Work to complete
Each line below should be written out exactly, with none skipped.

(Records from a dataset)
****************************************

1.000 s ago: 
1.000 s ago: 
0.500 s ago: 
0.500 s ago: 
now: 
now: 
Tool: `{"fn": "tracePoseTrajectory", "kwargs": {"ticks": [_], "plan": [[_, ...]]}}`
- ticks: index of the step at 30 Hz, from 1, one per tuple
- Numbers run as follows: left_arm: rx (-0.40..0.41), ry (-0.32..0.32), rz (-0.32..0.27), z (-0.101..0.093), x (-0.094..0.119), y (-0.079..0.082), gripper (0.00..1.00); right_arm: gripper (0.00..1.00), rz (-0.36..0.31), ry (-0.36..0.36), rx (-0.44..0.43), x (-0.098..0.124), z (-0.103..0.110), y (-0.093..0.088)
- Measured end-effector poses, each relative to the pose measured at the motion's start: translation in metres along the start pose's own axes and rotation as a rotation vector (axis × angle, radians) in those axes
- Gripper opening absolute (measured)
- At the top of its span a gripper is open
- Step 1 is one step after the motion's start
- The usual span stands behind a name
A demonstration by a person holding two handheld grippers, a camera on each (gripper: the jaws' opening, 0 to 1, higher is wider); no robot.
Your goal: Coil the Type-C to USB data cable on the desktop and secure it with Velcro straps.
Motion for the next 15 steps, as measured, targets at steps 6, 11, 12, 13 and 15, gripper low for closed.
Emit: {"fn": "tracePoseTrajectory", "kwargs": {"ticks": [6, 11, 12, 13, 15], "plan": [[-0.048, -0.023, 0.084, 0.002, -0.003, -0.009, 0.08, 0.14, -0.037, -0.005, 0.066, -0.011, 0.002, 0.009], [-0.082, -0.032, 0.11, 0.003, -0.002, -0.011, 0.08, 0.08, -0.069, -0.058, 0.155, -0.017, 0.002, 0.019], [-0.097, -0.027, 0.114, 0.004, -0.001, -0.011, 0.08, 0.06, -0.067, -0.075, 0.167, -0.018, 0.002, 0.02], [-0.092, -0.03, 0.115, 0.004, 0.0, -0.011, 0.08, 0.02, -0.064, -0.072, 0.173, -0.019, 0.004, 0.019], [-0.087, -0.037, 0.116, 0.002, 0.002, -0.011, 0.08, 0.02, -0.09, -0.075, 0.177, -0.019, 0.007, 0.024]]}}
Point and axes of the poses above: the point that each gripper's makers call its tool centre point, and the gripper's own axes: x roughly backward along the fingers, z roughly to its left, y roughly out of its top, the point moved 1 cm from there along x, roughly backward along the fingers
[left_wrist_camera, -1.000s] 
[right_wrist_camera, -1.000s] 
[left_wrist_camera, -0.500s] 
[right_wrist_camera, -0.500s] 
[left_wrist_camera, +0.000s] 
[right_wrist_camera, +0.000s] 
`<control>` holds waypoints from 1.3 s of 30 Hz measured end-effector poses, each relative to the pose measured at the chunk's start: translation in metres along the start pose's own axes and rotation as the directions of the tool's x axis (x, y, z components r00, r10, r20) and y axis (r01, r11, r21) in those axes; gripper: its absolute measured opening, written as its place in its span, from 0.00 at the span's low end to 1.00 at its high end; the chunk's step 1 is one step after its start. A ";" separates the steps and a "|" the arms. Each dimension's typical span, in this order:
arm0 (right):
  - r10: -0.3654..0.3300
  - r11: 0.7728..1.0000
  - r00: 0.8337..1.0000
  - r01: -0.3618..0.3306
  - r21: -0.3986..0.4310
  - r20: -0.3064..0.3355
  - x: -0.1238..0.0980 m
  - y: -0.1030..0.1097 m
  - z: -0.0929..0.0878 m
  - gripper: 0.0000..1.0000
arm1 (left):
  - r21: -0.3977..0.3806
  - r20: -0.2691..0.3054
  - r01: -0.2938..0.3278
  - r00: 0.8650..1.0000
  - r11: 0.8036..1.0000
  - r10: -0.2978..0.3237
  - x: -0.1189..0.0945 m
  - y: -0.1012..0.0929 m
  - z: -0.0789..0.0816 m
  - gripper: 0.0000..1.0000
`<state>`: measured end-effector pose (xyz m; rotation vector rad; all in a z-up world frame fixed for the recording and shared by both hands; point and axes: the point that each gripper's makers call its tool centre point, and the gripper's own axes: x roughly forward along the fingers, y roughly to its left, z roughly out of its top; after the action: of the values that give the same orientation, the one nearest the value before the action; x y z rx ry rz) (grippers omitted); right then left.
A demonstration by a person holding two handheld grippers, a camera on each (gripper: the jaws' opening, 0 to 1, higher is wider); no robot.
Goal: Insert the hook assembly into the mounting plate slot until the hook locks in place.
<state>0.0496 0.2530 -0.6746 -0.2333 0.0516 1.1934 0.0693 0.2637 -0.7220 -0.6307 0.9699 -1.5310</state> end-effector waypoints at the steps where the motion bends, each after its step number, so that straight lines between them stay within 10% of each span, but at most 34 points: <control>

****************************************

Reply
1.000 s ago: 
1.000 s ago: 
0.500 s ago: 
0.500 s ago: 
now: 
now: 
Tool: `{"fn": "tracePoseTrajectory", "kwargs": {"ticks": [_], "plan": [[_, ...]]}}`
- ticks: index of the step at 30 Hz, from 1, one per tuple
- Numbers run as follows: left_arm: rx (-0.40..0.41), ry (-0.32..0.32), rz (-0.32..0.27), z (-0.101..0.093), x (-0.094..0.119), y (-0.079..0.082), gripper (0.00..1.00); right_arm: gripper (0.00..1.00), rz (-0.36..0.31), ry (-0.36..0.36), rx (-0.44..0.43), x (-0.098..0.124), z (-0.103..0.110), y (-0.093..0.088)
- Measured end-effector poses, each relative to the pose measured at the motion's start: translation in metres along the start pose's own axes and rotation as a rotation vector (axis × angle, radians) in those axes
- Gripper opening absolute (measured)
- At the top of its span a gripper is open
- Step 1 is one step after the motion's start
- The usual span stands behind a name
A demonstration by a person holding two handheld grippers, a camera on each (gripper: the jaws' opening, 0 to 1, higher is wider); no robot.
Your goal: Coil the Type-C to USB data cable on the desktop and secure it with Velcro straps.
Motion for the next 15 steps, as measured, targets at steps 6, 11, 12, 13 and 15, gripper low for closed.
Emit: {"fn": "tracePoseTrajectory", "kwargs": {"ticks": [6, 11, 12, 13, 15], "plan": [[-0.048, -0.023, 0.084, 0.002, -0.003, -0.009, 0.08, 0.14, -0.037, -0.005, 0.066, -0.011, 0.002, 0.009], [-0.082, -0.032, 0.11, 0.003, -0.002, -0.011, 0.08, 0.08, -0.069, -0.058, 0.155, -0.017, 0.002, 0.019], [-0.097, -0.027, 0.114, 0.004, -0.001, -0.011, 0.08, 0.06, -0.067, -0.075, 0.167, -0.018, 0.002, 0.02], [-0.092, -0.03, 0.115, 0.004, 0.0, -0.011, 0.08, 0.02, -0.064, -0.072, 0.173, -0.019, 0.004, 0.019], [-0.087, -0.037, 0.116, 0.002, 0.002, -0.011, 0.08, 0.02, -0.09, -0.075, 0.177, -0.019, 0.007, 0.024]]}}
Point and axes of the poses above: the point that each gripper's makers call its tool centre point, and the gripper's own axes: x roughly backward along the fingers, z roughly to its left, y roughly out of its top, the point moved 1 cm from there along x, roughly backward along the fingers
[left_wrist_camera, -1.000s] 
[right_wrist_camera, -1.000s] 
[left_wrist_camera, -0.500s] 
[right_wrist_camera, -0.500s] 
[left_wrist_camera, +0.000s] 
[right_wrist_camera, +0.000s] 
`<control>` holds waypoints from 1.3 s of 30 Hz measured end-effector poses, each relative to the pose measured at the chunk's start: translation in metres along the start pose's own axes and rotation as the directions of the tool's x axis (x, y, z components r00, r10, r20) and y axis (r01, r11, r21) in those axes; gripper: its absolute measured opening, written as its place in its span, from 0.00 at the span's low end to 1.00 at its high end; the chunk's step 1 is one step after its start. A ";" separates the steps and a "|" the arms. Each dimension's typical span, in this order:
arm0 (right):
  - r10: -0.3654..0.3300
  - r11: 0.7728..1.0000
  - r00: 0.8337..1.0000
  - r01: -0.3618..0.3306
  - r21: -0.3986..0.4310
  - r20: -0.3064..0.3355
  - x: -0.1238..0.0980 m
  - y: -0.1030..0.1097 m
  - z: -0.0929..0.0878 m
  - gripper: 0.0000..1.0000
arm1 (left):
  - r21: -0.3977..0.3806
  - r20: -0.2691..0.3054
  - r01: -0.2938..0.3278
  - r00: 0.8650..1.0000
  - r11: 0.8036..1.0000
  - r10: -0.2978..0.3237
  - x: -0.1189..0.0945 m
  - y: -0.1012..0.0929 m
  - z: -0.0789..0.0816 m
  - gripper: 0.0000..1.0000
`<state>`: measured end-effector pose (xyz m; rotation vector rad; all in a z-up world frame fixed for the recording and shared by both hands; point and axes: the point that each gripper's makers call its tool centre point, and the gripper's own axes: x roughly forward along the fingers, y roughly to its left, z roughly out of its top; after the action: of the values that give the same orientation, the one nearest the value before the action; x y z rx ry rz) (grippers omitted); right then left.
A demonstration by a person holding two handheld grippers, a camera on each (gripper: the jaws' opening, 0 to 1, higher is wider); no robot.
Goal: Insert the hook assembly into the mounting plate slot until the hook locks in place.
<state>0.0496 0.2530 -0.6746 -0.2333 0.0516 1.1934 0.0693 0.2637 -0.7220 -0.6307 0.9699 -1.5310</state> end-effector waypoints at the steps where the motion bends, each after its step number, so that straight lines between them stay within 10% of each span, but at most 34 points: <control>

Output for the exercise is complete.